E a produção literária escrita por mulheres? Elas sempre estiveram prontas para colher as palavras e transformá-las em narrativas. O problema, assim como para a personagem Eurídice, da obra A vida invisível de Eurídice Gusmão, da pernambucana Marta Batalha, foi a falta de folhas para escrever suas próprias narrativas, o que contribuiu para que os homens dominassem o mercado editorial. Para Eurídice, “Deram-lhe cuecas sujas, que ela lavou muito rápido e muito bem”. Conosco não foi diferente, mas aprendemos a lutar por nossos direitos e por outros espaços.
Sem folhas, sem lápis, sem caneta, sem “Um teto todo seu”, em alusão à escritora inglesa Virgínia Woolf, a produção literária das mulheres na região Nordeste, pelos menos nos séculos XVIII, XIX e início do XX, foi ínfima. E aquelas que conseguiram furar a bolha e publicar um livro, tiveram seus nomes apagados pelos críticos literários.
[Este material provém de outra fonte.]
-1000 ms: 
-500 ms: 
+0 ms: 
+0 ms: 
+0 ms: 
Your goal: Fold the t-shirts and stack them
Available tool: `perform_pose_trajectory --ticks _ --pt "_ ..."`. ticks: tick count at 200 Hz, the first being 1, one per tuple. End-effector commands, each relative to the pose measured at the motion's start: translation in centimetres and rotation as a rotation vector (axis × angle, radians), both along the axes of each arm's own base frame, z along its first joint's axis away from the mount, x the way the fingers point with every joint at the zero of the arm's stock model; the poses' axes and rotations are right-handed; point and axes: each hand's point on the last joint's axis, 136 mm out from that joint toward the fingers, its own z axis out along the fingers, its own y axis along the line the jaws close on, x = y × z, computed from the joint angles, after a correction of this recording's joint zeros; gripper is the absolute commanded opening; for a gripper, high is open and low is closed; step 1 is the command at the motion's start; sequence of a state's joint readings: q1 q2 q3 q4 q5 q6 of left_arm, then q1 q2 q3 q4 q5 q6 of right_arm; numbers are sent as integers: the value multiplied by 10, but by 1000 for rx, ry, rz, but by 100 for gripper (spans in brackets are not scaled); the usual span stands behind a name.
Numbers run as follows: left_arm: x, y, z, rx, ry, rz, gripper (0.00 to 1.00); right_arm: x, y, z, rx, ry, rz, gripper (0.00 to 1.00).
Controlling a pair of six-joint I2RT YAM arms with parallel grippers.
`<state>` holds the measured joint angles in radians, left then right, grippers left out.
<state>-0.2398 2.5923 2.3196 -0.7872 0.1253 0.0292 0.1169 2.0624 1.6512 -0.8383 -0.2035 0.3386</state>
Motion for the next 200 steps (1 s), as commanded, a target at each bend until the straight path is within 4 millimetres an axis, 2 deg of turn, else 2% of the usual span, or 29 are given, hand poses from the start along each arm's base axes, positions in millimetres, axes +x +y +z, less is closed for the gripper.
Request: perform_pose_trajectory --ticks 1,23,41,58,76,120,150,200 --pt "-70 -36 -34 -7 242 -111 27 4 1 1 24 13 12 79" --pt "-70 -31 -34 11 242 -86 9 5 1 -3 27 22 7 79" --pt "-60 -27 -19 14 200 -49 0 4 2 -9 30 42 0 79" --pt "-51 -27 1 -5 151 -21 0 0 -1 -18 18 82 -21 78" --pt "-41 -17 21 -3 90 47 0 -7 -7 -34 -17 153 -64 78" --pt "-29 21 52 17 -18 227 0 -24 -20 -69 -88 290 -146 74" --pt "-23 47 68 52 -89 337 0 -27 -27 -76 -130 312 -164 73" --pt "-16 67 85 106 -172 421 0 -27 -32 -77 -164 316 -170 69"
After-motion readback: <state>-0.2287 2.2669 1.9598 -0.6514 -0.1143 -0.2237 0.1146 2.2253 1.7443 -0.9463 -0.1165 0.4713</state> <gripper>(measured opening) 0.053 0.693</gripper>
Quem leu A história concisa da literatura brasileira (1994), de Alfredo Bosi deve ter notado, que esse compilado literário, que se estende da era colonial até a contemporaneidade, cita quatro nomes de mulheres do século XIX: Gilka Machado, Francisca Júlia, Auta Narcisa (única nordestina) e Narcisa Amália. Apenas esta última recebeu uma pequena biografia.
Enquanto os homens estavam gozando da fama de provedor, desfilando pelos salões, cercado de todos os materiais para que pudessem dar subsídios aos seus escritos, nós, mulheres, restritas ao espaço doméstico, estávamos fazendo o que sabemos fazer de melhor: resistindo para chegar ao espaço público.
Se chegamos? Preste atenção nas obras publicadas da segunda metade do século XX no Nordeste: Ceará – Rachel de Queiroz (Memorial de Maria Moura); Paraíba – Maria Valéria Rezende (Quarenta Dias); Bahia – Sônia Coutinho (Atire em Sofia); Sergipe – Tina Correia (Essa Menina); Alagoas – Arriete Vilela (Lãs ao Vento); Piauí – Nerina Castelo Branco (Outras poesias e além do silêncio); Pernambuco – Débora Gil Pantaleão (Nem uma vez uma voz humana). Se estamos satisfeitas? Claro que não! Há muito a ser conquistado, uma delas é você, leitor!